COLLECTED MATERIAL Start Marker

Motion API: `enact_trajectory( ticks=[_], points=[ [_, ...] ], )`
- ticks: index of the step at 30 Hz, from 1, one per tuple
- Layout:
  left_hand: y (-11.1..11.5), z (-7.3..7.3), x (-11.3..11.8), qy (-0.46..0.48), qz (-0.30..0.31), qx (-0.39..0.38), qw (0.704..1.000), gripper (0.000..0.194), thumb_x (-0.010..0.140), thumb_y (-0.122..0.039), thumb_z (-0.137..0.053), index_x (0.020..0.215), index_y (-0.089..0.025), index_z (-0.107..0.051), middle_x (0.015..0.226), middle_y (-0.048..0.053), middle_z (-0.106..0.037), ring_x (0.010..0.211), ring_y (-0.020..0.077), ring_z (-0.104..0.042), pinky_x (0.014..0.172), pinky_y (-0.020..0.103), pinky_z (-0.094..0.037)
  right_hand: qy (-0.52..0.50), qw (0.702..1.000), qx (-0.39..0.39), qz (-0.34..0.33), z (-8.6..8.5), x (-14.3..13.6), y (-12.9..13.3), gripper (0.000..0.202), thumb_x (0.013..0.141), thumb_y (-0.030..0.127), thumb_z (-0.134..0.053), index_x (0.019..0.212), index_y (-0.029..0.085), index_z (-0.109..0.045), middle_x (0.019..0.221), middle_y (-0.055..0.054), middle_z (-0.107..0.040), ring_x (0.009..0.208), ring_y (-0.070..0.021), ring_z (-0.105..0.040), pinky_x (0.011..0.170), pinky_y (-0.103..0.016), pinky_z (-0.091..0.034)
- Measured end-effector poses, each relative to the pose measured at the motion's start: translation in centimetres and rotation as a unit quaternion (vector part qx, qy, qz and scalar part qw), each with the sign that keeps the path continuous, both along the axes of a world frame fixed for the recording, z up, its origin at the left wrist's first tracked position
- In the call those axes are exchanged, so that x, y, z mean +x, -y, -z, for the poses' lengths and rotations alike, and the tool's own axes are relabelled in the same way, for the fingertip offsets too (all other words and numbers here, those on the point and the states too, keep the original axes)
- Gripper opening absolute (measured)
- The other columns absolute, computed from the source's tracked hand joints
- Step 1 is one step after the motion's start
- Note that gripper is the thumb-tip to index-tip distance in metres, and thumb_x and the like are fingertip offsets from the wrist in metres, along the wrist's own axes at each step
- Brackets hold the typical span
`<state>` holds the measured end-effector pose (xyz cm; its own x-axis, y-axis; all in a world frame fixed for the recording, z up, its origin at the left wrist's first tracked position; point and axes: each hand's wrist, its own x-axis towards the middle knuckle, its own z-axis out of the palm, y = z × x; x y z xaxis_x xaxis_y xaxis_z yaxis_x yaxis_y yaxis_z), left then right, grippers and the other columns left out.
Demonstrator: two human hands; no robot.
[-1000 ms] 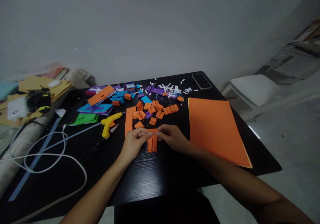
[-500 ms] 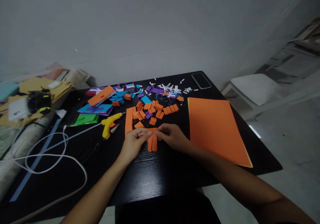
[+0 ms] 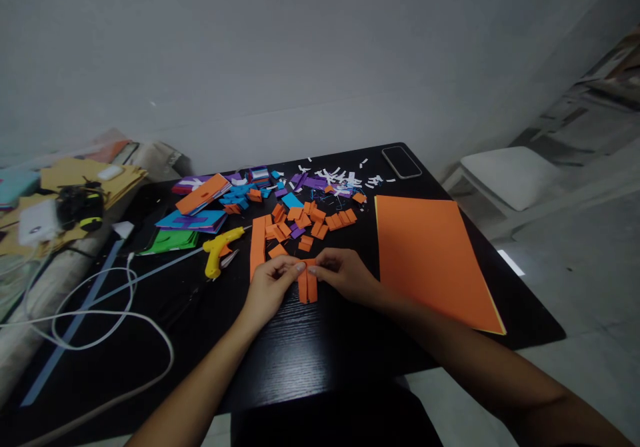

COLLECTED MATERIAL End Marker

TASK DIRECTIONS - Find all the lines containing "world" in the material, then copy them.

ANSWER TO THIS TASK -
- Measured end-effector poses, each relative to the pose measured at the motion's start: translation in centimetres and rotation as a unit quaternion (vector part qx, qy, qz and scalar part qw), each with the sign that keeps the path continuous, both along the axes of a world frame fixed for the recording, z up, its origin at the left wrist's first tracked position
`<state>` holds the measured end-effector pose (xyz cm; its own x-axis, y-axis; all in a world frame fixed for the recording, z up, its origin at the left wrist's first tracked position; point and axes: each hand's wrist, its own x-axis towards the middle knuckle, its own z-axis out of the palm, y = z × x; x y z xaxis_x xaxis_y xaxis_z yaxis_x yaxis_y yaxis_z), left then right, grippers and the other columns left out.

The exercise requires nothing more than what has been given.